In Ayewa’s vibrant, densely packed poetry, every word counts and the listener has to grasp them out of the air. In Classical Economics 1, the question ‘What is American Music?’ was answered with a stirring roll-call of jazz, blues, native tribal, enslaved, imprisoned and many other music-makers. To pick out a few: ‘Yoruba Drum Language … / Hamid Drake’s drum kit on the banks of Jordan … / Sun Ra Reminiscing in Tempo Black Feeling … / Sam Rivers thinking of Oceans … / Burning Spear Soundsystem / It sounds like / The First Slave Ship … / Black Seminoles & Choktaw’.
Music Industry Equations 1, 2 and 3 asked, amongst others, ‘How much money does Jerry Lee Lewis owe Little Richard?’ and from Blues Time II Ayewa revisited a subject close to her heart: ‘Now That’s The Blues / Movement And Sound Dissolved In To The Colour Of Dreams’, echoing lyrics in her recording, Brass: ‘The blues remembers everything the country forgot / Bloodstain, sweat, slip-knot.’
On night two Moor Mother was joined by Elaine Mitchener who added breathy echoes and micro-percussion to the poetry. This Planet Is A Scene Of A Crime with ‘Its stolen land and bloodhounds’ where ‘We know a mob is a mob / Demented, senile, rabid’, was followed by The Black Time Belt & Its Quantum Future: ‘Ain’t No Humanity On Earth / That’s Why We Travel The Space-Ways’ evoking the world of Sun Ra, then a link to her visceral, no-holds barred debut, Fetish Bones (2016) – ‘What Do They Say, Chicago? / Read The Bones’.

Night 1
Given the dates of the residency, Moor Mother focused on the diary entries 2-6 March 2025 in the fifth chapter of The Parable of the Sower, eerily describing a situation maybe only two steps from today’s reality, as the basis of her performance with Pat Thomas, Imani Mason Jordan, Shenece Oretha and Dirar Kalash.

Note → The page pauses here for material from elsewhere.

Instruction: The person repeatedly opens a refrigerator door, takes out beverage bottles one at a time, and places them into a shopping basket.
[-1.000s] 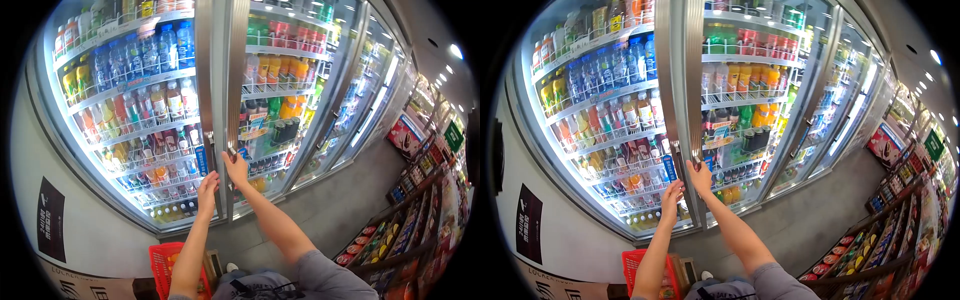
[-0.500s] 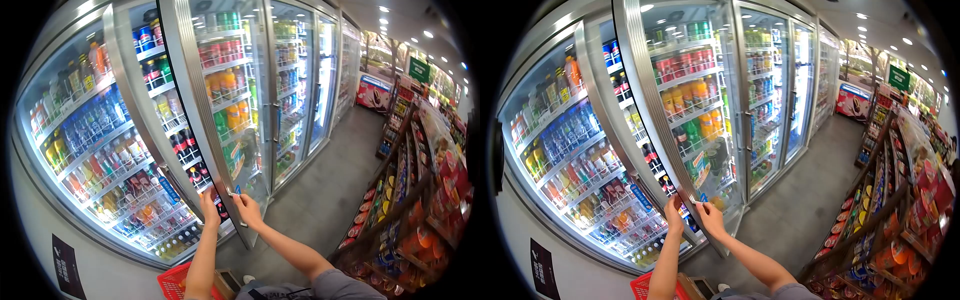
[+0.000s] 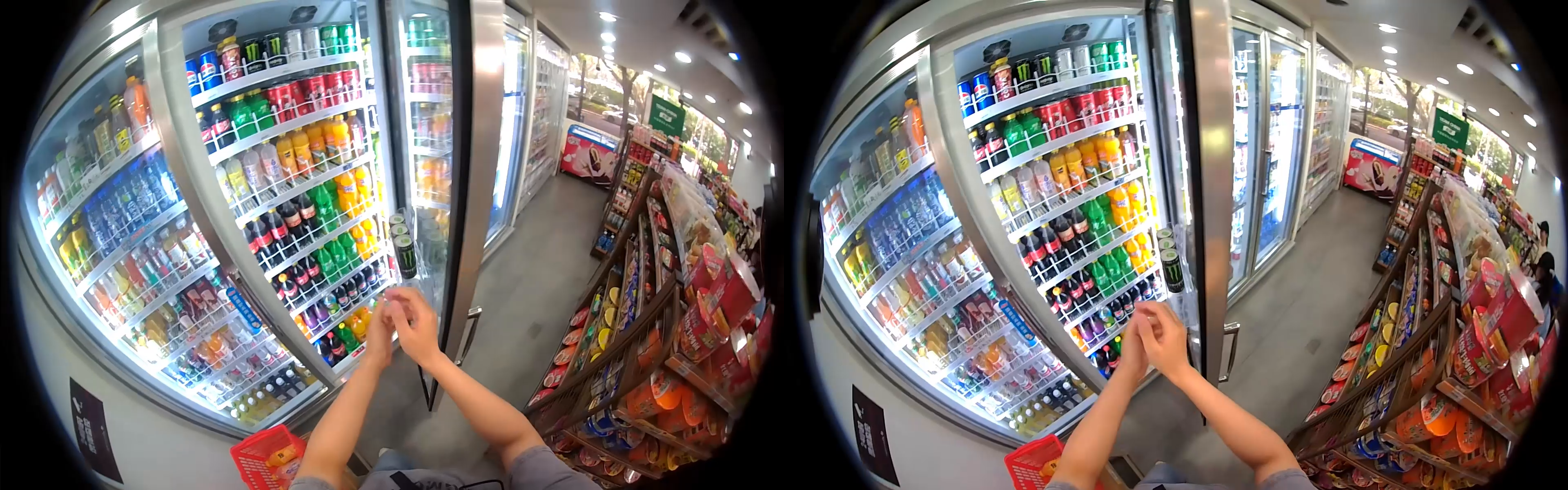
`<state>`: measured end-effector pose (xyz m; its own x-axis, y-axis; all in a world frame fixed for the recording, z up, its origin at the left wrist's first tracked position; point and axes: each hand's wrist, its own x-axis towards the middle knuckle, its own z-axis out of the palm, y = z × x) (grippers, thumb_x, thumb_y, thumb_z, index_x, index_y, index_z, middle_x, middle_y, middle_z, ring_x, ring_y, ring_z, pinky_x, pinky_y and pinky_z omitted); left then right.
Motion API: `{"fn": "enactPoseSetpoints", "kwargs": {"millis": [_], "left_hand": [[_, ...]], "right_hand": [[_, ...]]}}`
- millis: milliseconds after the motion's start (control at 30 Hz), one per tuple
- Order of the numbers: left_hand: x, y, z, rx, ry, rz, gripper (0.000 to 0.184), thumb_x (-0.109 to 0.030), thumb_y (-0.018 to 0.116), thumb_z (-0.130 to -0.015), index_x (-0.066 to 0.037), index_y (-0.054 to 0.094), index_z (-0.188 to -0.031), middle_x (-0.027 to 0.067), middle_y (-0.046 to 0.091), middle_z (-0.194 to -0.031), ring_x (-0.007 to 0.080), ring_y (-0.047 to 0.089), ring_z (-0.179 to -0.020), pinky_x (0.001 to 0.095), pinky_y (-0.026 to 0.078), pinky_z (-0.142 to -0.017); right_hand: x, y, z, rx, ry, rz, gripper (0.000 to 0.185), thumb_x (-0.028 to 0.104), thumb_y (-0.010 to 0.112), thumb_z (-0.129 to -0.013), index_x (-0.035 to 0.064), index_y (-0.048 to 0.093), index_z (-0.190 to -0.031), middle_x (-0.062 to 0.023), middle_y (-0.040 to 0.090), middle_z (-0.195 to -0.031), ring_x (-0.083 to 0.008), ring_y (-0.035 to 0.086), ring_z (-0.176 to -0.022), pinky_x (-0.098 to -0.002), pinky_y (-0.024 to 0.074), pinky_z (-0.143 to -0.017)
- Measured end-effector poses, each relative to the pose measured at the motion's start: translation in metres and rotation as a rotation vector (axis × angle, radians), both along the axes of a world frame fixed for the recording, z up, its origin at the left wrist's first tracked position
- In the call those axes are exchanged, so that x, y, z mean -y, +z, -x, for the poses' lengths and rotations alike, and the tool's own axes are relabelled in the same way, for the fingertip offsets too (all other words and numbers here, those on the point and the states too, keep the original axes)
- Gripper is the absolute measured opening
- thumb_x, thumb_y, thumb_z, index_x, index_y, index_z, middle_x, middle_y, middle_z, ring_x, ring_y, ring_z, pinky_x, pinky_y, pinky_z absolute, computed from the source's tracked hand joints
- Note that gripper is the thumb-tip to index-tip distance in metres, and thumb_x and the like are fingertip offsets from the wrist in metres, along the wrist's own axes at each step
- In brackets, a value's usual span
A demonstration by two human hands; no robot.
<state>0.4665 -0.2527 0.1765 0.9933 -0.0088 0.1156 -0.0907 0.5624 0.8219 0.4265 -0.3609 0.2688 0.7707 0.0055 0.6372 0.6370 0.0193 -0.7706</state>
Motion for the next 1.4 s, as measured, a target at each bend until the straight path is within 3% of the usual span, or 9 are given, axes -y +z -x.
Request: {"fn": "enactPoseSetpoints", "kwargs": {"millis": [33, 133, 167, 433, 733, 1100, 1267, 1333, 1400], "left_hand": [[-0.009, 0.006, -0.007, -0.088, -0.049, -0.033, 0.050, -0.046, 0.031, -0.103, -0.008, 0.063, -0.111, 0.0066, 0.065, -0.114, 0.0155, 0.059, -0.102, 0.0360, 0.039, -0.097], [-0.024, 0.041, -0.019, -0.065, 0.053, -0.136, 0.058, -0.048, 0.026, -0.102, -0.005, 0.058, -0.124, 0.0093, 0.064, -0.118, 0.0204, 0.059, -0.106, 0.0375, 0.038, -0.098], [-0.030, 0.046, -0.029, -0.057, 0.078, -0.163, 0.058, -0.049, 0.027, -0.102, -0.005, 0.059, -0.124, 0.0092, 0.065, -0.118, 0.0196, 0.060, -0.105, 0.0351, 0.039, -0.096], [-0.109, 0.093, -0.154, 0.039, 0.186, -0.289, 0.053, -0.045, 0.034, -0.101, -0.005, 0.054, -0.129, 0.0086, 0.064, -0.119, 0.0176, 0.061, -0.101, 0.0318, 0.042, -0.091], [-0.213, 0.167, -0.309, 0.086, 0.229, -0.349, 0.047, -0.039, 0.039, -0.100, -0.007, 0.053, -0.131, 0.0088, 0.061, -0.124, 0.0172, 0.060, -0.106, 0.0301, 0.042, -0.092], [-0.266, 0.192, -0.448, 0.139, 0.293, -0.341, 0.042, -0.031, 0.044, -0.100, -0.003, 0.053, -0.130, 0.0080, 0.064, -0.118, 0.0163, 0.062, -0.098, 0.0282, 0.046, -0.085], [-0.280, 0.188, -0.528, 0.228, 0.265, -0.326, 0.041, -0.026, 0.046, -0.100, -0.003, 0.051, -0.133, 0.0081, 0.062, -0.120, 0.0150, 0.060, -0.101, 0.0276, 0.045, -0.086], [-0.285, 0.182, -0.564, 0.271, 0.297, -0.469, 0.043, -0.025, 0.046, -0.100, -0.001, 0.049, -0.135, 0.0086, 0.060, -0.124, 0.0136, 0.058, -0.105, 0.0262, 0.044, -0.087], [-0.293, 0.178, -0.603, 0.337, 0.321, -0.636, 0.046, -0.023, 0.046, -0.100, 0.001, 0.044, -0.139, 0.0112, 0.057, -0.130, 0.0174, 0.056, -0.114, 0.0276, 0.042, -0.095]], "right_hand": [[0.004, 0.003, -0.012, -0.055, 0.038, -0.036, 0.019, 0.009, 0.055, -0.095, -0.0016, 0.059, -0.110, -0.0111, 0.064, -0.106, -0.0164, 0.064, -0.099, -0.0272, 0.0497, -0.084], [0.008, -0.007, -0.066, -0.121, 0.062, -0.126, 0.022, 0.012, 0.056, -0.097, -0.0016, 0.059, -0.114, -0.0095, 0.066, -0.107, -0.0155, 0.063, -0.100, -0.0277, 0.0493, -0.085], [0.007, -0.013, -0.086, -0.074, 0.017, -0.116, 0.023, 0.015, 0.058, -0.095, 0.0018, 0.061, -0.114, -0.0098, 0.067, -0.103, -0.0148, 0.064, -0.093, -0.0284, 0.0506, -0.079], [-0.047, -0.018, -0.255, -0.223, 0.136, -0.063, 0.031, 0.020, 0.053, -0.098, -0.0017, 0.058, -0.120, -0.0086, 0.068, -0.100, -0.0107, 0.061, -0.089, -0.0240, 0.0481, -0.077], [-0.125, 0.032, -0.416, -0.375, 0.275, -0.138, 0.041, 0.031, 0.050, -0.099, 0.0020, 0.055, -0.128, -0.0123, 0.065, -0.111, -0.0195, 0.062, -0.100, -0.0317, 0.0500, -0.086], [-0.176, 0.073, -0.529, -0.359, 0.308, -0.094, 0.046, 0.038, 0.048, -0.099, 0.0041, 0.053, -0.130, -0.0143, 0.063, -0.116, -0.0231, 0.063, -0.105, -0.0347, 0.0502, -0.091], [-0.191, 0.087, -0.591, -0.324, 0.276, -0.055, 0.044, 0.035, 0.047, -0.099, 0.0045, 0.053, -0.130, -0.0126, 0.063, -0.118, -0.0230, 0.062, -0.106, -0.0361, 0.0491, -0.093], [-0.195, 0.088, -0.618, -0.302, 0.262, -0.042, 0.043, 0.035, 0.047, -0.100, 0.0044, 0.054, -0.130, -0.0110, 0.063, -0.119, -0.0222, 0.061, -0.106, -0.0360, 0.0476, -0.095], [-0.203, 0.087, -0.647, -0.263, 0.267, -0.061, 0.039, 0.030, 0.046, -0.100, 0.0046, 0.055, -0.128, -0.0084, 0.063, -0.116, -0.0194, 0.060, -0.106, -0.0349, 0.0465, -0.094]]}}
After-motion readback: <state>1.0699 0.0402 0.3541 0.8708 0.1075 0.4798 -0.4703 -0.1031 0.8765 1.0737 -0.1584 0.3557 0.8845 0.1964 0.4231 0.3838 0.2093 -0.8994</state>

From a brightly tense, low-key start with Thomas’s micro-electronics and touches within the piano and Moor Mother’s rattling of small hand-held bells, Kalash brought the spirit of Derek Bailey to his spare, obliquely-fashioned guitar notes while Imani Mason Jordan’s voice hovered on the edges of the audible. Repetition was key to the power of the piece, with quotes from the book being shared by Imami and Oretha, with their complementary vocal ranges, and Moor Mother cutting through at key moments.
Thomas brought in hints of the church organ as the death by gunshot of the forlorn, three years old Amy Dunn was discovered, and the vocal repetition of ‘she dead…dead … dead’ was brought home with Moor Mother’s cracking of a stick on a hard surface and Kalash’s rumbling, menacing bass notes. Distortion emphasised the horrors of finding the body and it first being mistaken for ‘another bundle … thrown over the gate … gifts of envy and hate: A maggoty head, dead animal, a bag of shit, even an occasional severed human limb or a dead child.’ Spiky piano chords and thrumming guitar underpinned the desperate calls – ‘I wish I could get out of here’, ‘Don’t you ever wonder what will happen to the rest of us?’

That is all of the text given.